Required work >> Which lines in the data contain the word "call"? Please copy each of them.

Given material >>
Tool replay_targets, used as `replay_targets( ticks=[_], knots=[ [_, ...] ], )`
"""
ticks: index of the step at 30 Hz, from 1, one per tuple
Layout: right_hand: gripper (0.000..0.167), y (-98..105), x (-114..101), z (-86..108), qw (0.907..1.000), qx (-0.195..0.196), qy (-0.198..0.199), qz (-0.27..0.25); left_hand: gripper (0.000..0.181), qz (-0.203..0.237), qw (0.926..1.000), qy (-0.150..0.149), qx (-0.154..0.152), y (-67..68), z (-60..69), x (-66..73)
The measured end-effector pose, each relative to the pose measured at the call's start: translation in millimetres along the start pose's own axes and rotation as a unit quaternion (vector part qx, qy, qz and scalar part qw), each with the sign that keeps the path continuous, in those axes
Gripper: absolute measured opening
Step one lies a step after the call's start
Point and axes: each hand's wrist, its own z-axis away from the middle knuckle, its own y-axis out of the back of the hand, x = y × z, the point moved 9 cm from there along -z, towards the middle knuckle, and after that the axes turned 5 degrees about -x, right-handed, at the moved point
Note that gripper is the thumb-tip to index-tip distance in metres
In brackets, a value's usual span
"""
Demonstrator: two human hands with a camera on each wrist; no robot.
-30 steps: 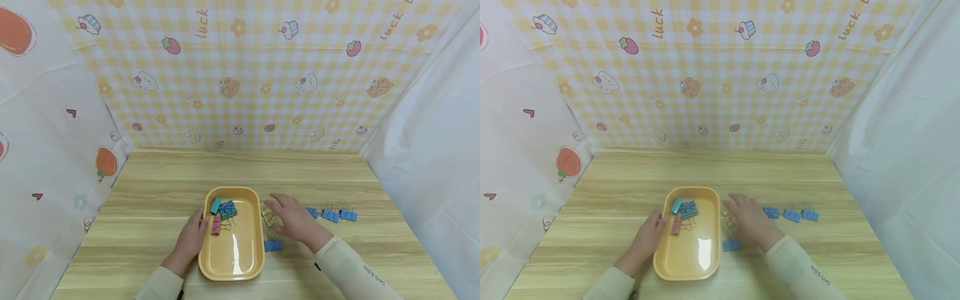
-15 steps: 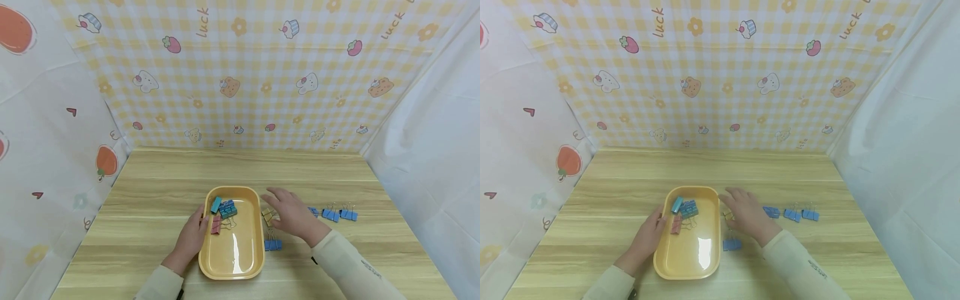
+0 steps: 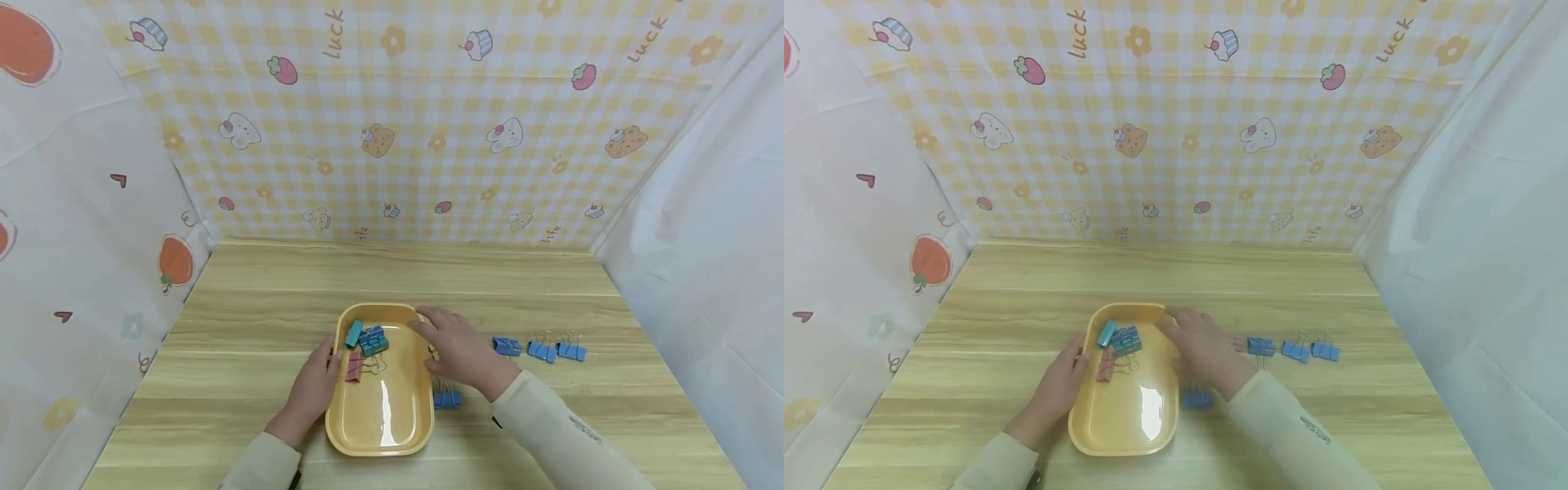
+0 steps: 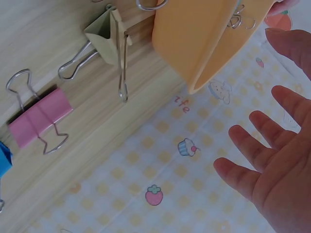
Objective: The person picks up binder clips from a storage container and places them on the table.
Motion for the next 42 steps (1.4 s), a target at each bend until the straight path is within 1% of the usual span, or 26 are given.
replay_targets(
  ticks=[3,9,17,21,28,32,35,39,42],
  knots=[
    [0.069,-2.2,-3.7,-3.8,0.9999,-0.011,0.001,0.001,0.052,0.0,1.0,-0.002,0.0,0.1,-0.4,0.6],
    [0.07,-7.0,-15.5,-11.4,0.9993,-0.031,0.022,-0.003,0.052,-0.005,1.0,-0.001,0.0,0.2,-0.5,-0.2],
    [0.067,-8.2,-36.6,-19.3,0.9961,-0.04,0.067,0.042,0.053,0.0,1.0,0.002,-0.001,0.2,-0.8,-2.8],
    [0.066,-11.5,-46.0,-22.0,0.9942,-0.048,0.083,0.048,0.053,0.003,1.0,0.001,0.0,0.2,-0.9,-3.2],
    [0.066,-20.0,-65.3,-30.7,0.9866,-0.09,0.108,0.082,0.053,-0.006,1.0,-0.004,0.001,1.0,0.3,-2.4],
    [0.064,-24.8,-73.2,-37.7,0.9833,-0.112,0.113,0.089,0.053,-0.003,1.0,-0.009,0.0,1.0,0.1,-1.9],
    [0.062,-25.5,-77.4,-41.9,0.9823,-0.113,0.118,0.092,0.053,-0.001,0.9999,-0.014,-0.001,0.7,-0.2,-0.3],
    [0.06,-25.9,-81.2,-46.2,0.9802,-0.107,0.128,0.107,0.053,-0.002,0.9999,-0.017,-0.003,0.1,-0.4,1.0],
    [0.058,-28.6,-82.1,-49.3,0.9778,-0.111,0.13,0.12,0.052,-0.001,0.9998,-0.018,-0.003,0.0,-0.3,1.5]
  ],
)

Answer box >>
The measured end-effector pose, each relative to the pose measured at the call's start: translation in millimetres along the start pose's own axes and rotation as a unit quaternion (vector part qx, qy, qz and scalar part qw), each with the sign that keeps the path continuous, in those axes
Step one lies a step after the call's start

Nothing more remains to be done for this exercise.